Many states already have statutes mandating vaccination against specific diseases in various settings. They vary considerably from state to state and include statutes requiring vaccination against childhood diseases for school age children and requirements for hospitals and long-term care facilities to assess the influenza vaccination status of their staff and patients, offer them vaccines, or even require that they be vaccinated.

Vaccination requirements, as well as a variety of other public health mandates, have been upheld under the 1905 Supreme Court decision, Jacobson v. Massachusetts, that upheld a smallpox vaccination mandate during a smallpox epidemic as an exercise of the state’s police powers. Since then, the case has been repeatedly cited to give states broad authority to implement measures that infringe on constitutional rights when faced with a public health emergency. Yet, Jacobson recognized that while states’ police powers in health matters are extensive, they are not unlimited.

Since COVID-19 is a new disease, no statutes, orders, or regulations exist yet yet mandating vaccination for it. Private entities have financial and reputational incentives to protect their employees and patrons and are therefore well positioned to determine what protective measures, including vaccination, need to be taken.  Even before COVID-19, private employers, especially in health care, were requiring their employees to be vaccinated against infectious diseases.
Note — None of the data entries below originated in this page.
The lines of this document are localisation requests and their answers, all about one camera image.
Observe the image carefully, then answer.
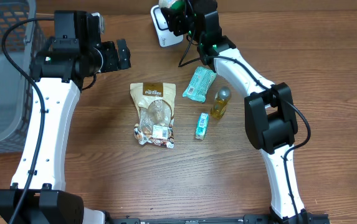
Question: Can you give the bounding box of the yellow liquid bottle grey cap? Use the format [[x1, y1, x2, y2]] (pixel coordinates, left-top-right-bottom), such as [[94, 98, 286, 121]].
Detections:
[[210, 86, 232, 119]]

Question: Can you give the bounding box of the green lid white jar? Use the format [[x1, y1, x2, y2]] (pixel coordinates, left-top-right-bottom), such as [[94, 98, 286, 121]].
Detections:
[[158, 0, 186, 10]]

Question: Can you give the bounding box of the grey plastic mesh basket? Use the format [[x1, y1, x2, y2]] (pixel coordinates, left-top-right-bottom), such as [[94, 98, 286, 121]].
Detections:
[[0, 0, 37, 153]]

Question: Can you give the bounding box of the white barcode scanner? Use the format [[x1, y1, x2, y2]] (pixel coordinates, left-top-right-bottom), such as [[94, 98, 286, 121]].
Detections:
[[150, 5, 184, 47]]

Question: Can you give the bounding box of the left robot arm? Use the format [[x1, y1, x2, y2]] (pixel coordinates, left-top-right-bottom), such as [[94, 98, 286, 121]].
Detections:
[[0, 11, 131, 224]]

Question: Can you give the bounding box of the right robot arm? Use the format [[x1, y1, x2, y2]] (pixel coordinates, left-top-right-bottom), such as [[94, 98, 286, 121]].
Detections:
[[158, 0, 314, 223]]

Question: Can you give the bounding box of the brown white snack bag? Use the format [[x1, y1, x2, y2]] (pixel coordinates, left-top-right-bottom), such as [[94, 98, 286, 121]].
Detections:
[[130, 83, 176, 149]]

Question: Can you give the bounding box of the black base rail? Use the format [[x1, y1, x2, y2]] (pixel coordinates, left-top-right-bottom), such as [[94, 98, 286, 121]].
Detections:
[[106, 210, 331, 224]]

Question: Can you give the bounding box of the Kleenex tissue pack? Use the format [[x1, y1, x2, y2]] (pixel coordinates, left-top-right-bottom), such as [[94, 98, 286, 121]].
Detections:
[[195, 113, 209, 140]]

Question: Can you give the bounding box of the teal snack packet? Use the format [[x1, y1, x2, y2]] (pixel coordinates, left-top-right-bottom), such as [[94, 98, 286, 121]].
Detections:
[[183, 67, 217, 103]]

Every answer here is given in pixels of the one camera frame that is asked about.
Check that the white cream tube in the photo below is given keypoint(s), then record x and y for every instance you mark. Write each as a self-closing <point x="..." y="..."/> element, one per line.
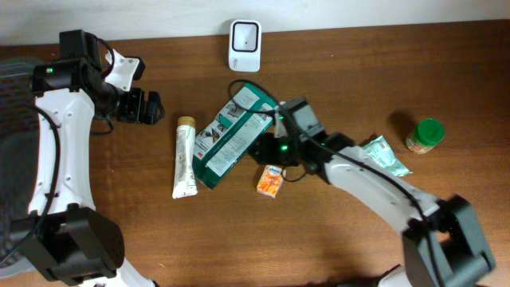
<point x="184" y="180"/>

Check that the green white wipes package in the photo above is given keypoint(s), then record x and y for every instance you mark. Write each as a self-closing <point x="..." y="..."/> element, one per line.
<point x="219" y="146"/>

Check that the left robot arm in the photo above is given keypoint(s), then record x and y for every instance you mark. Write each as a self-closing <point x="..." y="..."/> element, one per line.
<point x="64" y="237"/>

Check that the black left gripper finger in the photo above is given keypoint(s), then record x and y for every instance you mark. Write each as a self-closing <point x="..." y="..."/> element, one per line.
<point x="153" y="115"/>
<point x="153" y="100"/>

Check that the orange tissue pack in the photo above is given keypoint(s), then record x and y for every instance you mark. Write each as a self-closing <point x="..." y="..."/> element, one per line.
<point x="271" y="180"/>

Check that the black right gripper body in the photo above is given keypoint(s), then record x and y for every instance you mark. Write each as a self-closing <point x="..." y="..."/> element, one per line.
<point x="280" y="150"/>

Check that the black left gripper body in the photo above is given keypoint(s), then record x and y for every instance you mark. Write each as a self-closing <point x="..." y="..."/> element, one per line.
<point x="133" y="104"/>

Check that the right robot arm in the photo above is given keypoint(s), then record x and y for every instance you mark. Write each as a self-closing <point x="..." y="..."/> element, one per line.
<point x="443" y="242"/>

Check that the grey plastic basket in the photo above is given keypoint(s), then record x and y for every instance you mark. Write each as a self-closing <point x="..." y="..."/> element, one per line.
<point x="19" y="143"/>

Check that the teal wipes pouch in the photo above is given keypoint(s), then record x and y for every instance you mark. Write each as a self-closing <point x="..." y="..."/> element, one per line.
<point x="380" y="151"/>

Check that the white barcode scanner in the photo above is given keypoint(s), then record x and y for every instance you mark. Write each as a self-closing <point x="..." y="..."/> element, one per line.
<point x="245" y="46"/>

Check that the green lid jar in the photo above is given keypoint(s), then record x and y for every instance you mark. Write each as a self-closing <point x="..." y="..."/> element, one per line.
<point x="425" y="136"/>

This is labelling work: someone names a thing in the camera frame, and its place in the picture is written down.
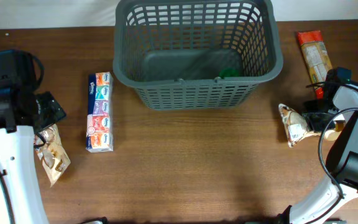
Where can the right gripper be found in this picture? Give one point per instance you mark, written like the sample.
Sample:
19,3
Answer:
312,125

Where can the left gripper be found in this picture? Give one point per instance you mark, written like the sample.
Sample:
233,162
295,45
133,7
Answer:
53,111

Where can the beige snack bag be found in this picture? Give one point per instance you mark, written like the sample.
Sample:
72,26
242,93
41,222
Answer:
299,126

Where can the green lid jar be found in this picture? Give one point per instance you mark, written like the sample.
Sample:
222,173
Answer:
229,72

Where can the grey plastic basket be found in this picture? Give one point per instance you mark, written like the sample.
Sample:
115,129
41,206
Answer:
171,52

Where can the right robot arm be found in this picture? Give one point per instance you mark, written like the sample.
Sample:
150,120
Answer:
334,119

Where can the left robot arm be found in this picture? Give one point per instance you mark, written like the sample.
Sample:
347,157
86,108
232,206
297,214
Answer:
20,198

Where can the spaghetti pack red ends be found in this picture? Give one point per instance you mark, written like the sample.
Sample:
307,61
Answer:
315,55

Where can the brown snack bag left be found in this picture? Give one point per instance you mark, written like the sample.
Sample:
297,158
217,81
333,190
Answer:
49,149

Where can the tissue multipack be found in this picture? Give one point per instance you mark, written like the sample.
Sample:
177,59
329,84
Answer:
99,123

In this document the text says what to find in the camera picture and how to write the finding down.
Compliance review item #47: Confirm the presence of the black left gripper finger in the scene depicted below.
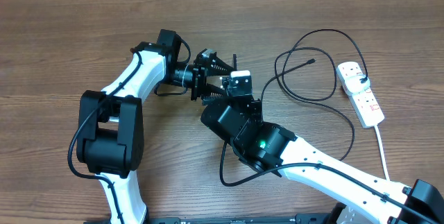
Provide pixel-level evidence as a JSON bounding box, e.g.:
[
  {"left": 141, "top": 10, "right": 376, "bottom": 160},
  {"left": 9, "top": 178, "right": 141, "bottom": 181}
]
[
  {"left": 200, "top": 84, "right": 227, "bottom": 105},
  {"left": 206, "top": 52, "right": 236, "bottom": 76}
]

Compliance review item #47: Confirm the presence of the blue Galaxy smartphone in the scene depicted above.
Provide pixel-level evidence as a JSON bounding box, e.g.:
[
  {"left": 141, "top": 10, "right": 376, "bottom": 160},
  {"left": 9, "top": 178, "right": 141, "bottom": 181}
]
[{"left": 232, "top": 53, "right": 238, "bottom": 71}]

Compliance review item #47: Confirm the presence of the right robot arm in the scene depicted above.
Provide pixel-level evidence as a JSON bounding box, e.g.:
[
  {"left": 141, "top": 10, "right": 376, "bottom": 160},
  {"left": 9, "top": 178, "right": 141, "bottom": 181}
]
[{"left": 200, "top": 96, "right": 443, "bottom": 223}]

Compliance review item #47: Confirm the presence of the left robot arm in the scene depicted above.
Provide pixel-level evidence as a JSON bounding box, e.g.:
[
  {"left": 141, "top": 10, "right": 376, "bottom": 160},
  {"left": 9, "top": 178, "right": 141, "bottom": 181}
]
[{"left": 67, "top": 29, "right": 237, "bottom": 223}]

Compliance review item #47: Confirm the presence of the white charger plug adapter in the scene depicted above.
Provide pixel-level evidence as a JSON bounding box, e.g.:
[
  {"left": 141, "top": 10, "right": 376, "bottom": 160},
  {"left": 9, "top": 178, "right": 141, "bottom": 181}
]
[{"left": 344, "top": 74, "right": 370, "bottom": 96}]

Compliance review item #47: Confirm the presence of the white power strip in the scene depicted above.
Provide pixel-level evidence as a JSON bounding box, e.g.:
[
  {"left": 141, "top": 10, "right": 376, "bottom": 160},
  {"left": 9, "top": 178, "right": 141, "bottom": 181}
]
[{"left": 336, "top": 62, "right": 384, "bottom": 128}]

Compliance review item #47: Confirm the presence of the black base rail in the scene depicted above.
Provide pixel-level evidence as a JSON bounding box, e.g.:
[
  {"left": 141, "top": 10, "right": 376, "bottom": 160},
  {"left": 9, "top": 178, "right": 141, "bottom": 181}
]
[{"left": 83, "top": 212, "right": 348, "bottom": 224}]

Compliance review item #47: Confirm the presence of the white power strip cord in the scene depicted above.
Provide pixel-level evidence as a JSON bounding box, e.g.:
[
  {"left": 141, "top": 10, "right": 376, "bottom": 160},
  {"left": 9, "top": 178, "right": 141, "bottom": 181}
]
[{"left": 373, "top": 125, "right": 391, "bottom": 182}]
Private mandates that personnel at medical and long-term care facilities should receive COVID-19 vaccination as a condition of their employment in order to protect patients and residents from transmission would be allowed within constitutional and statutory limitations – exemptions for medical reasons or genuine religious objections should be included and accommodations for persons who object to vaccination should be provided if it is possible to do without undue burden on employers or compromising the safety of those around them. Private mandates to vaccinate the residents of long-term care facilities, who are both overwhelmingly elderly and sick, should also be considered.

Failing to ensure that a COVID-19 vaccine is utilized would unnecessarily prolong the economic and social upheaval the pandemic has caused. Identifying those who will benefit most from the vaccine, encouraging voluntary vaccination, and, if necessary, with the aid of the private sector, crafting a mandatory vaccination program that respects individual rights and religious beliefs are urgent priorities.